Smart enough to hide
behind barbed wire
fool neough to think
she could ever be free
       *   *   *
I didn't like that
I wanted to change
but now I see the truth
behind the butterfly's retreat
       *   *   *
I opened up;
I fought it
I gave up;
I gave in
I reached for best destiny

Loving
caring
always understanding
accepting of the most misunderstood

I was beautiful
I loved
who I was becoming

It was killing me
Dying... hurts.
       *   *   *
I didn't like that
I said
"Never again"
and now there is truth behind butterfly wings
       *   *   *
I'm burning the bridges
future
present, past
Can't regret what I'm doing
I learned from the best

No regrets.
Be selfish
save your own life
it's noble to sacrifice...
but death isn't nice
for them to give to you
She says

But I know better.
       *   *   *
There is truth behind
   a butterfly's wings
behind the soft
   retreat back to cocoon
Call this a crash course
in all viewpoints of humanity
how many times have I said,
"I've been there"?
Now I'll know?
       *   *   *
This will suck.
I'm in for a hell of a ride
take me higher, oh God
show me what it's like
to live without You
so long
that I die
Think maybe
someday
I'll return to You?

Do I have a reason?
I'm here
and there
too

Sometimes I hate our mother

why is the woman who raised us
such a bitch?
Yes
I know there are worse
but she hates the world

maybe that is my lesson to learn
       *   *   *
I would sigh...
if only paper allowed
the butterfly
I've called that for myself
It seemed appropriate

maybe too much
   more than I knew
      exactly what I knew
Life is a journey
and I know too much
       *   *   *
Have you ever burned your bridges?
I've been scared of myself
I'm scared still
though not afraid
       *   *   *
I retreat behind my butterfly wings
psychedelic
blinding
I'm sorry I made you worry
--or were you even afraid?
Psychic,
   you never said
       *  ~  *  ~  *
I'll retreat into this hard-shell cocoon
that she cracked
and I crawled out of
I'll leave a window
and a door
but it protects me from the truth
   or maybe I learn it inside
       *~/*~/*
This is me bitter
lonely
angry
a selfish girl in life
hurting
but comfortable
I learned from the best.
I learned from your daughter, Mom.
An alternate version includes a message each for two other people, with the last line missing. I may post that one on Gaia, as I'm more inclined that they see it than not.

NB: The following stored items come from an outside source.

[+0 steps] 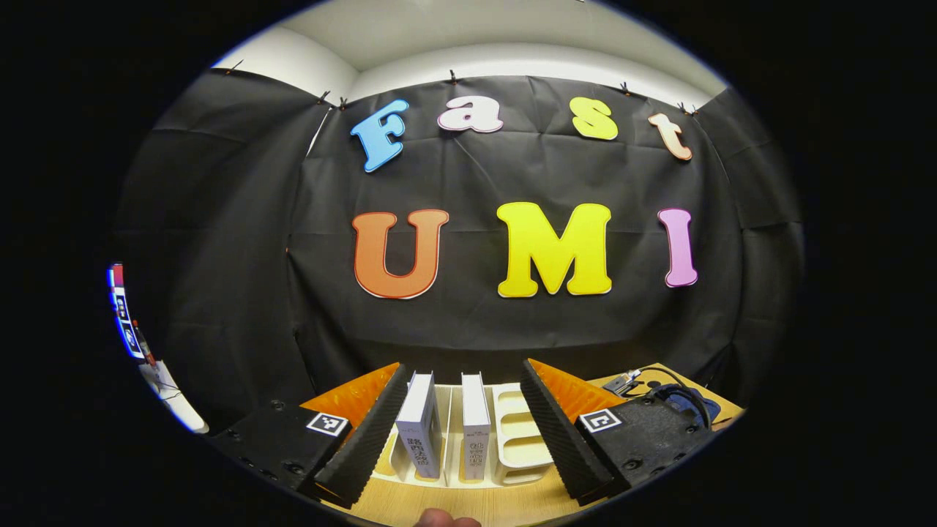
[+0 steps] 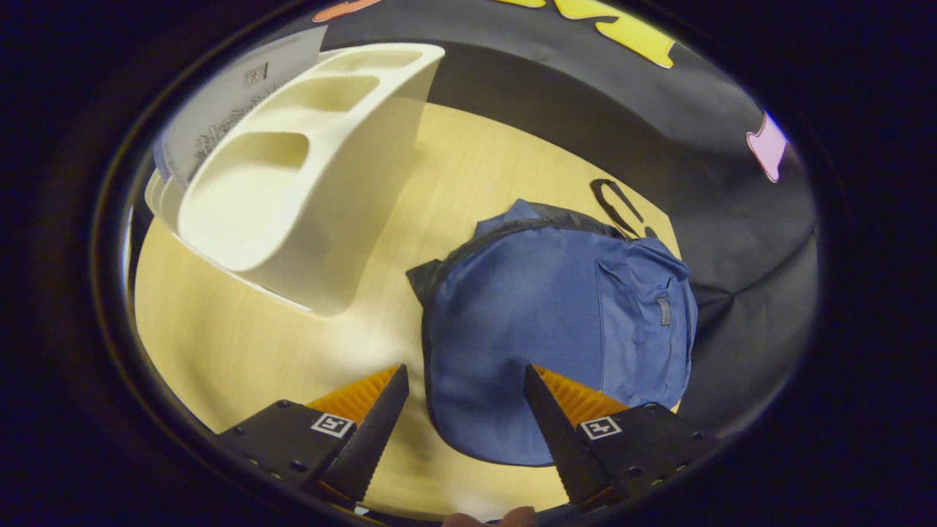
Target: Open the schoolbag, grab two books from the bookshelf and put them into the schoolbag.
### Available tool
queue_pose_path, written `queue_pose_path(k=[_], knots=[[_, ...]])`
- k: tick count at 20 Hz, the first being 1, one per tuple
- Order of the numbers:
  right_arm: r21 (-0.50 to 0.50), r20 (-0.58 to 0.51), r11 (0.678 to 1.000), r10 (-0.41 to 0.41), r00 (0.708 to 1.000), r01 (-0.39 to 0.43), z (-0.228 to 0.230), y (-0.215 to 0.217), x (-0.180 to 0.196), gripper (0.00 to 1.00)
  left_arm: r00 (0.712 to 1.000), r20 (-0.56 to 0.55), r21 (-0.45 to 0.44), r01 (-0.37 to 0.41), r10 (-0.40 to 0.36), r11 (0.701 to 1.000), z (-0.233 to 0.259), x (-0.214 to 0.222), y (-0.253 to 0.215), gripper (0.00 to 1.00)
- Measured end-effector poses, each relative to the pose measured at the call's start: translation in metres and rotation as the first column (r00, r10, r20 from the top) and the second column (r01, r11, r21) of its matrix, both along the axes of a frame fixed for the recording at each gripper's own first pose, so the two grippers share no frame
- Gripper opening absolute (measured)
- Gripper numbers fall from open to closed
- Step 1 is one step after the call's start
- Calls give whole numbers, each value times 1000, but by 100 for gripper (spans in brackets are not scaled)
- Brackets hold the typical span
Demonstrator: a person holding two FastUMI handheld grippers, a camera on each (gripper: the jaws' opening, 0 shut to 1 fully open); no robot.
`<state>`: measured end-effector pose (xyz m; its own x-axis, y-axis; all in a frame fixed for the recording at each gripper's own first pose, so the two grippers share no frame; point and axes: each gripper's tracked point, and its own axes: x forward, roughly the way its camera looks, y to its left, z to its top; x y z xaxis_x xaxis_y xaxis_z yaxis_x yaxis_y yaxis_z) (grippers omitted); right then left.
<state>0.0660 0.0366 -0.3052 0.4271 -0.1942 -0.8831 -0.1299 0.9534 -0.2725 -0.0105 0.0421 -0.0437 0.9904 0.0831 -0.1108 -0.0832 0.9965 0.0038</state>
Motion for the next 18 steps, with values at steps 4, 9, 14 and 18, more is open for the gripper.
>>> queue_pose_path(k=[4, 9, 14, 18], knots=[[-17, -18, 998, -65, 998, 64, -12, -4, 7, 96, 1000, -11, 10, 6, -6, 1000, -5, 3, 2, 98], [-19, -28, 993, -116, 993, 115, -17, -12, 12, 99, 1000, -21, 19, 12, -12, 1000, -8, 8, 4, 98], [41, -23, 993, -107, 994, 108, -8, -6, 12, 62, 999, -27, 11, 20, -20, 1000, -12, 15, 2, 99], [118, -18, 988, -100, 995, 101, 6, -12, 7, 5, 999, -29, 2, 26, -26, 1000, -13, 17, 1, 99]])
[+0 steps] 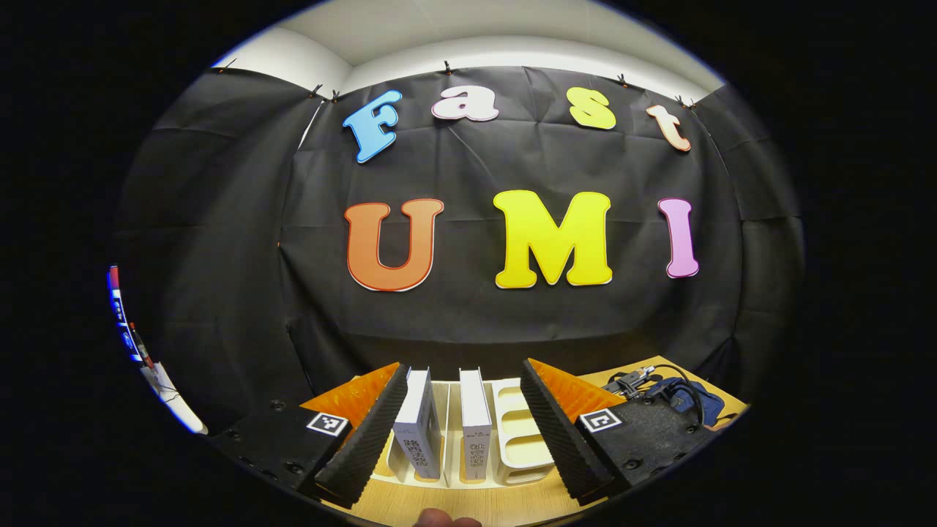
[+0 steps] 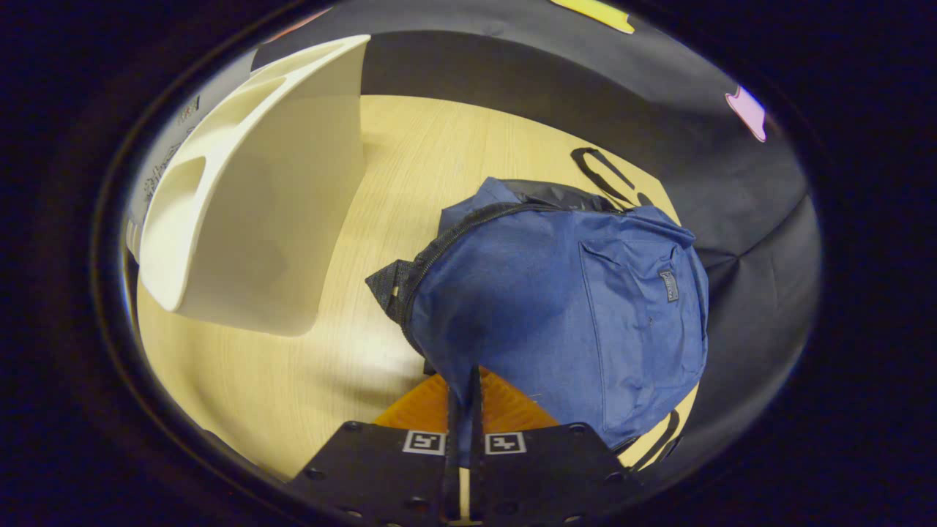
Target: Open the schoolbag, grab two books from the bookshelf and put them into the schoolbag.
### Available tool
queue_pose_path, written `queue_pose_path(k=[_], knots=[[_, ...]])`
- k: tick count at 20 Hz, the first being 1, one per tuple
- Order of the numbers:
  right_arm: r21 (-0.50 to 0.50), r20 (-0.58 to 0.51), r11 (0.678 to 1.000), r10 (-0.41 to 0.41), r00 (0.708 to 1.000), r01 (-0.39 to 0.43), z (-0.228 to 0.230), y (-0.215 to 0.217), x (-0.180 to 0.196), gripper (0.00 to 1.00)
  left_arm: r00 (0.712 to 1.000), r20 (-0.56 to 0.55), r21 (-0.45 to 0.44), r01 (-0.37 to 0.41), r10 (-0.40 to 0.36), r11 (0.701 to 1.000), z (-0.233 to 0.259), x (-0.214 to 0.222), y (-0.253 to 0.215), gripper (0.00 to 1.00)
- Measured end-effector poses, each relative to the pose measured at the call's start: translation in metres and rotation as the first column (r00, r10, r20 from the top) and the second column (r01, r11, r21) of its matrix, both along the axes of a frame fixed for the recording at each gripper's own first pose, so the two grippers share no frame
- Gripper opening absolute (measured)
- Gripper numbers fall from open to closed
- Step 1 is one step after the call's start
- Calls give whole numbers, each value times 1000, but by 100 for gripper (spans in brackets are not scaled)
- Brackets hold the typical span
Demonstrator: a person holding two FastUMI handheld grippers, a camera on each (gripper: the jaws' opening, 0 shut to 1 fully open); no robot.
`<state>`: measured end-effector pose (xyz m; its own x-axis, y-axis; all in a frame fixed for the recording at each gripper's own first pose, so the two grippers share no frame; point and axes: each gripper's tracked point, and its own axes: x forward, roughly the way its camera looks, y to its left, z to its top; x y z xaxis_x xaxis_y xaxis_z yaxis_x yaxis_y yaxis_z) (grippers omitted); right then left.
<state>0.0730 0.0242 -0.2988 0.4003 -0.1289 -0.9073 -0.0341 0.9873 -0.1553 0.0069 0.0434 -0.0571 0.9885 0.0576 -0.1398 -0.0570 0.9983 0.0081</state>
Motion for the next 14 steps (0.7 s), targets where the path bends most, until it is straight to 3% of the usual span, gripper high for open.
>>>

Mom will probably never see this one. Since when do I show her anything? I don't trust her not to take very piece of me she finds and try to use it as fuel. I foresee a lot of fighting between me and her, and frankly, I'd rather she not have a clue where I go or what I do online. I'm thankful now that I had the foresight to take my journals and diaries with me when I left; I'm sure she'd read them and blatantly try to use the words against me. Sometimes I hate our mother.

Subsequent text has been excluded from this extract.